What I Learned at Stay-at-Home Mom Camp This Summer: Newton’s Third Law of Parenting
By Lindsey Beasley Dianna
This summer, I successfully proved Newton’s third law (because obviously the jury was still out on this one). For every action there is an equal and opposite reaction. In other words, Fun, Go-with-the-Flow Mom equals Terrible Adult, and vice versa. This train wreck confessional serves as a compelling argument for year-round schooling.
After three months of Endless Bend the Rules Days, we are collectively a red-hot mess. We’ve lost basic social skills. Shoes? Shirts? Bathing? Eating with utensils? What do you mean those are normally required expectations? Each day the lot of us gets more and more inappropriate, and my inability to control my reactions to their ridiculousness isn’t helping matters one bit. Through clenched teeth and giggles, all I can do is scream, “Get appropriate! Find your school manners! You won’t last a day outside of the house like this!” Effective parenting techniques, these are not.
We have done the fun—oh man, have we ever: lemonade stands, sleepovers, long beach days, road trips and summer camps. But fun is really hard work.
The trade-offs are many. A homemade dinner usually means kids passing out on the couch while I do dishes, whereas beaching it until sundown all but guarantees another crappy frozen pizza. I mean, they love this pizza, and probably will for the next 200 years as I’m certain there are enough preservatives in there to keep them alive for centuries to come. Summer camps sound amazing—and they totally have been—but they are not the respite and oasis of the “me time” of my fantasies. Transporting, packing, unpacking and managing what’s left of played-out children once I pick them up just adds to our already abundant chaos.
With all of our time spent making memories, the house has gone to—what is the PG word for it—ah yes, crap. I haven’t had this much trouble finding child-appropriate vocabulary since my new-parent days some 10 years ago; my already flimsy filter is just plain destroyed by this point. I am sadly on par with my 3-year-old in this department; she is constantly taking stock of what is and isn’t ok to say out loud. “I never, ever say dammit. I say darn it, dang it, shoot, oh my gosh, oh my goodness. Can’t say dammit and stupid!” she screams. She’s in full parrot mode these days, which is both hilarious and terrifying. I breathe huge sighs of relief when the worst thing she screams is: “I AM VEWY DISAPPOINTED IN YOU, BUTTHEAD!” It’s what she’s not saying that is the scariest, because God knows I’ve uttered worse things before, giving unintentional vocabulary lessons—so much ducking worse. (Thank you, autocorrect!)
I don’t want to know the ratio of outdoor fun to technological gluttony we’ve achieved this summer.
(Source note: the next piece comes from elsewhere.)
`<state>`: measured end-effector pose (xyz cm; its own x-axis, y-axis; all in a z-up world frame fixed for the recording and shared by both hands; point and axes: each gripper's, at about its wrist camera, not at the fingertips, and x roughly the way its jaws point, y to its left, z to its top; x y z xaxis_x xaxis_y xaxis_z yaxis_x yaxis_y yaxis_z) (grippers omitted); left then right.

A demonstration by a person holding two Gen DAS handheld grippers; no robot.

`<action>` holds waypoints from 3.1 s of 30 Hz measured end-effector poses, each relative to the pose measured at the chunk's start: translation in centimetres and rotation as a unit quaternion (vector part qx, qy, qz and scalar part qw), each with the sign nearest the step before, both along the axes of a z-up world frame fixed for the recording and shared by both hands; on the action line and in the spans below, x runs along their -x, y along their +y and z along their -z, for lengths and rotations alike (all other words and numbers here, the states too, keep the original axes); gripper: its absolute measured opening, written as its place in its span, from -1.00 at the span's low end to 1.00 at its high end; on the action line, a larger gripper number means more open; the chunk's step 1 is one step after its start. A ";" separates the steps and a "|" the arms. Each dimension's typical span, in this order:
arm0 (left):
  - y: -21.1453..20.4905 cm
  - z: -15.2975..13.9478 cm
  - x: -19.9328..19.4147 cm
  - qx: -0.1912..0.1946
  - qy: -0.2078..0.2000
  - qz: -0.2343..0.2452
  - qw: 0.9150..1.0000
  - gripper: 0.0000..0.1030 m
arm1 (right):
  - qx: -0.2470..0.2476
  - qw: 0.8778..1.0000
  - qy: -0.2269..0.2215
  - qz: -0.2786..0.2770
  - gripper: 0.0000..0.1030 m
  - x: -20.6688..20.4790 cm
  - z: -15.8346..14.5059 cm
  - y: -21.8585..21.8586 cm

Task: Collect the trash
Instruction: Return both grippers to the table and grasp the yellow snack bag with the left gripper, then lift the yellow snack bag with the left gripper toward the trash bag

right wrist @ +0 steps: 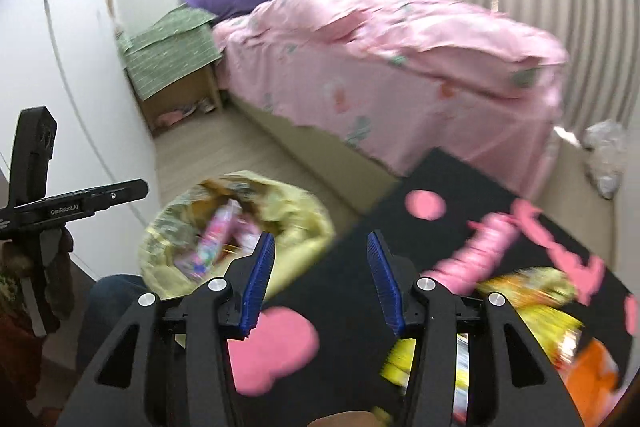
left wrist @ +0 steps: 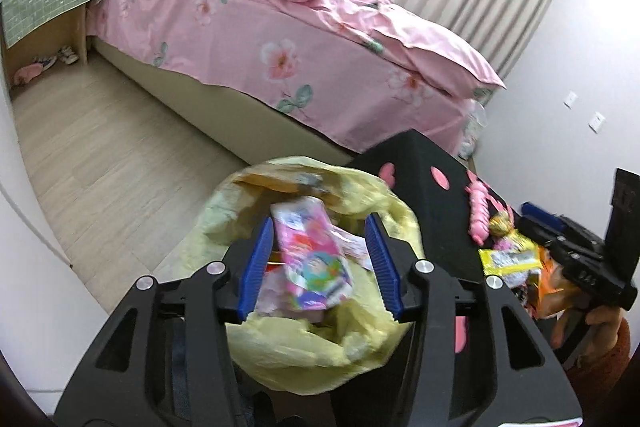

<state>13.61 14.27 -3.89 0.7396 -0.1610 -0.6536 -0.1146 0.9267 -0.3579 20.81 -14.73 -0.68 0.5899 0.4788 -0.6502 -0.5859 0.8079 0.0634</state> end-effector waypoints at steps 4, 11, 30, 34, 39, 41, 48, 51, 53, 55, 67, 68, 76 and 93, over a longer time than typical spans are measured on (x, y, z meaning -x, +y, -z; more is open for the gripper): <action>-3.6 -0.1 -0.5 -0.004 -0.003 0.043 0.999 -0.10 | 0.012 0.998 -0.035 0.056 -0.07 2.1 -1.2 -6.1; -10.5 -0.4 -1.7 -0.002 -0.020 0.123 0.992 0.02 | 0.029 0.987 -0.073 0.138 0.12 5.9 -0.9 -15.4; -28.7 0.6 -14.1 -0.072 -0.035 0.354 0.932 0.03 | 0.000 0.963 -0.062 0.264 0.14 8.8 2.9 -25.8; -32.3 2.8 -19.1 -0.079 0.020 0.374 0.924 0.03 | 0.047 0.952 -0.077 0.292 0.14 8.8 3.9 -26.1; -35.7 4.5 -21.4 -0.130 0.054 0.381 0.914 0.03 | 0.037 0.949 -0.075 0.303 0.14 9.0 4.7 -27.5; -36.6 5.4 -21.8 -0.148 0.071 0.382 0.910 0.03 | 0.023 0.949 -0.065 0.306 0.14 8.9 5.1 -28.1; -35.6 6.8 -22.4 -0.125 0.119 0.330 0.928 -0.24 | -0.008 0.957 -0.037 0.288 0.14 8.9 6.3 -27.9; -34.0 5.2 -20.9 -0.103 0.094 0.322 0.936 -0.30 | -0.002 0.958 -0.047 0.282 0.14 9.2 6.0 -27.3; -32.6 3.5 -19.0 -0.087 0.074 0.312 0.943 -0.30 | -0.003 0.959 -0.049 0.281 0.14 9.4 5.9 -27.1; -31.2 2.3 -16.9 -0.063 0.063 0.310 0.947 -0.30 | -0.012 0.959 -0.046 0.280 0.14 9.4 5.9 -27.1; -22.4 1.5 -3.7 -0.018 0.052 0.209 0.976 -0.30 | -0.005 0.975 -0.043 0.219 0.15 9.7 5.2 -23.2; -21.7 1.8 -3.1 -0.016 0.060 0.200 0.978 -0.30 | -0.002 0.978 -0.043 0.206 0.14 9.8 5.2 -22.6; -19.5 4.6 0.4 0.004 0.101 0.183 0.978 -0.21 | 0.035 0.997 0.028 0.057 0.14 7.5 7.8 -15.4; -16.5 2.9 1.7 0.023 0.047 0.148 0.988 0.01 | -0.030 0.988 0.142 -0.053 0.15 11.2 7.8 -13.9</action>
By summer’s end, I reached the point where I said “yes” to my son’s request of downloading Goat Simulator without knowing what the hell it was—and without supervision (gasp!). I had a post-yes panic attack as I ran to the computer praying it wasn’t some twisted bestial nightmare—and got lucky with that, this time. Between this parenting fail among the bevy I’ve accumulated, and needing bullhorns to break their tech-induced trance at times, I have been a huge fan of my new threatening tag line: “I swear we’re about to go Amish up in here, don’t you test me!”
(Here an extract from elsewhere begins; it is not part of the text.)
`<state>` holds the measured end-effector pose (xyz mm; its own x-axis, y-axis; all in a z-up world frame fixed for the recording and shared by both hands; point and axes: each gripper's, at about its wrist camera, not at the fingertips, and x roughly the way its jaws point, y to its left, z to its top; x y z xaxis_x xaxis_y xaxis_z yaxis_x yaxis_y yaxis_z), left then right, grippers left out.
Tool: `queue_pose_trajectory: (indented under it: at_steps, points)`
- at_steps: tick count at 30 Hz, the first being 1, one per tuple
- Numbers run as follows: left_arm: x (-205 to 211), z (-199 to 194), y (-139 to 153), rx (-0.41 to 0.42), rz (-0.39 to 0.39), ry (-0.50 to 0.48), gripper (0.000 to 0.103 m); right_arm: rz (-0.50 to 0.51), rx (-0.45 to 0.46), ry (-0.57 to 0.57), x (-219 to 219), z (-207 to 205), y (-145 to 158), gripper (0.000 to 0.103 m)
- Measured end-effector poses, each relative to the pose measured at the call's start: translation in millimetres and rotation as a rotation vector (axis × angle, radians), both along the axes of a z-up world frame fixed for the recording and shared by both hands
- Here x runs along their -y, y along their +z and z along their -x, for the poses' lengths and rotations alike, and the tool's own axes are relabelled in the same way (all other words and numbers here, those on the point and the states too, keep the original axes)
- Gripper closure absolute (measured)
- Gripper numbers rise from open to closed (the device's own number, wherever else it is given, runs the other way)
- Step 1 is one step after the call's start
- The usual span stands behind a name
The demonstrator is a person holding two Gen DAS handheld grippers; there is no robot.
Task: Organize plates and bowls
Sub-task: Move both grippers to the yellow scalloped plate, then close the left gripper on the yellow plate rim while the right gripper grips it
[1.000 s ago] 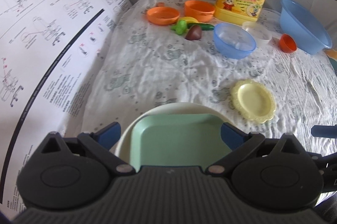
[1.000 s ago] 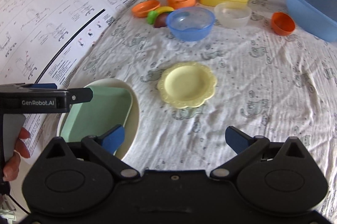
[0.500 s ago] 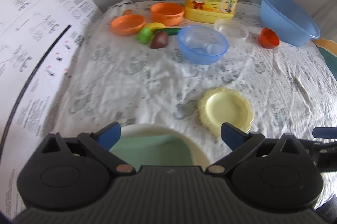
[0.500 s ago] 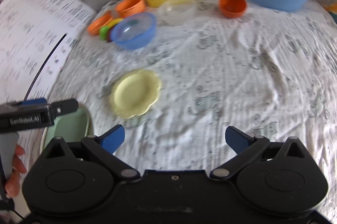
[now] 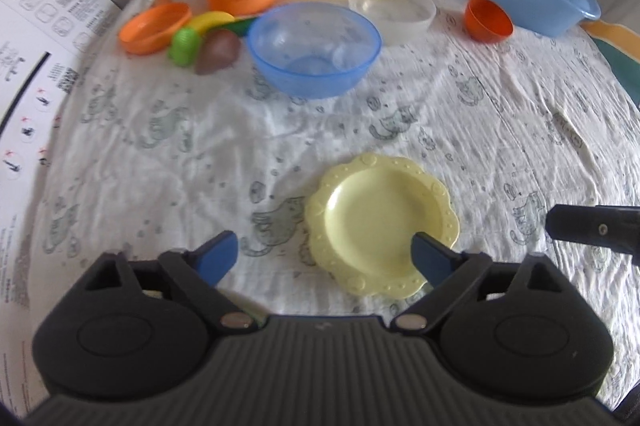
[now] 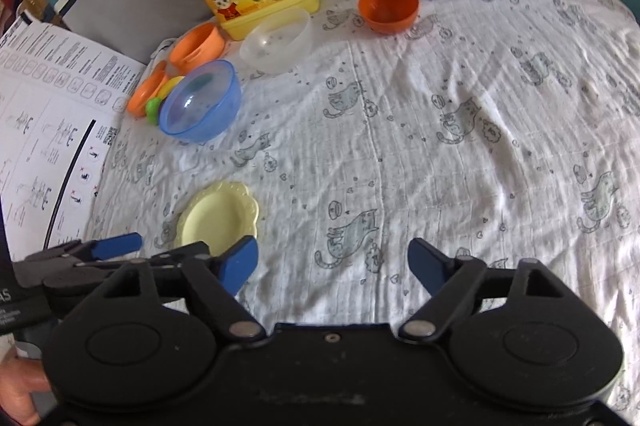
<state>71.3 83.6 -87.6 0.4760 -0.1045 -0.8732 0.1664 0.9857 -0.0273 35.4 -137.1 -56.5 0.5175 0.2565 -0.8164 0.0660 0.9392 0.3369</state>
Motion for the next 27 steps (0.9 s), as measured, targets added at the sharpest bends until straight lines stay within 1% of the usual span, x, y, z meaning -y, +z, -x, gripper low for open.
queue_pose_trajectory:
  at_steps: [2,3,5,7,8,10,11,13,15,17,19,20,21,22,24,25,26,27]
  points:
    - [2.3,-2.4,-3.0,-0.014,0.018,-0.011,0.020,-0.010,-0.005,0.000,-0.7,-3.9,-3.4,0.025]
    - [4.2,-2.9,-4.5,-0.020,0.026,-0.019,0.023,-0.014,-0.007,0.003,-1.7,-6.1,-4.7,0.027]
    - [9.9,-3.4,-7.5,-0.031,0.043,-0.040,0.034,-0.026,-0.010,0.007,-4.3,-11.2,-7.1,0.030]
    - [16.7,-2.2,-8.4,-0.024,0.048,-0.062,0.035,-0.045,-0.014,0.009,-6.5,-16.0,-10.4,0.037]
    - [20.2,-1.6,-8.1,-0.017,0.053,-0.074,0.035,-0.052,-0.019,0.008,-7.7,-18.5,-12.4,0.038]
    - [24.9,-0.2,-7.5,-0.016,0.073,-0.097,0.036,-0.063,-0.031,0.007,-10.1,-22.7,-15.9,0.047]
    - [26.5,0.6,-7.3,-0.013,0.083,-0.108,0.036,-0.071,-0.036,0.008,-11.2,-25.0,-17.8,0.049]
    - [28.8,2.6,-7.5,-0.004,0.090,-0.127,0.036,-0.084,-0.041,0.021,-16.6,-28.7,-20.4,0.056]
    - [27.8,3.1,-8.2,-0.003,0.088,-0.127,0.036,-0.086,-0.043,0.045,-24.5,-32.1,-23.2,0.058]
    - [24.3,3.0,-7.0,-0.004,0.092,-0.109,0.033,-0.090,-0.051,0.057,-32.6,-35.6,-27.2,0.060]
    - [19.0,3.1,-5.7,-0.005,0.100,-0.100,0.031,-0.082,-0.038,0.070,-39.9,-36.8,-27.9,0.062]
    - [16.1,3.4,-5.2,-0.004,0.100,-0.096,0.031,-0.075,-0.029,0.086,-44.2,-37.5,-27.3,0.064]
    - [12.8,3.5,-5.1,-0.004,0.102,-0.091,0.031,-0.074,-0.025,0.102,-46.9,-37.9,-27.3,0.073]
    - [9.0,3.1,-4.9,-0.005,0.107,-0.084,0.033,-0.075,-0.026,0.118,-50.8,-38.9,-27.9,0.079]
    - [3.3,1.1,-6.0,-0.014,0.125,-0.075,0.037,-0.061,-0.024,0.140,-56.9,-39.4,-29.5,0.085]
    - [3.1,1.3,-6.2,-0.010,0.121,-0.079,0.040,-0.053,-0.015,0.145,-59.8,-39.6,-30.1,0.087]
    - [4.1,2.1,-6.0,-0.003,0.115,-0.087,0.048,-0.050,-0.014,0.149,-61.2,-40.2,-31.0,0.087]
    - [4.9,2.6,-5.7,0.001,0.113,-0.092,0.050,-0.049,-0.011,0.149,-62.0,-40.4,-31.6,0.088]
Thanks to Netflix’s keen marketing strategies, the kids have been exposed to some sweet new tag lines themselves, my favorite of which is “Get Hard!” from the new movie featuring Will Ferrell and Kevin Hart. Teachers, other parents, please know they haven’t watched this nor are they aware of the double meaning…honest. I can already feel my buns squeezing into a child’s chair as I sit in the principal’s office stammering a clumsy and inadequate explanation.
I’m thankful for the memories, and have enjoyed this summer’s free-for-all, but for the love of all things holy, I want to get off the crazy ride for just a minute. The pull of going with the flow in an alternately lazy/action-packed summer hasn’t lost its appeal one bit since childhood. In fact, I may have leaned in a bit too aggressively. But I’ve got some serious adulting to do, and this family is desperate for structure, hoping to rediscover appropriateness and civilized living in whatever ways we can muster. With impressive suntans and fractured cognitive states, we creep toward The First Day of School Finish Line.
So, begrudgingly, I say bring on the homework meltdowns, the carpools and drop-off lines. I will try not to complain, at least through the end of September. By next summer I’m hoping that someone will invent Autocorrect While Parenting, a new app I can place squarely over my mouth, the internet, and the mouths of my cherubs.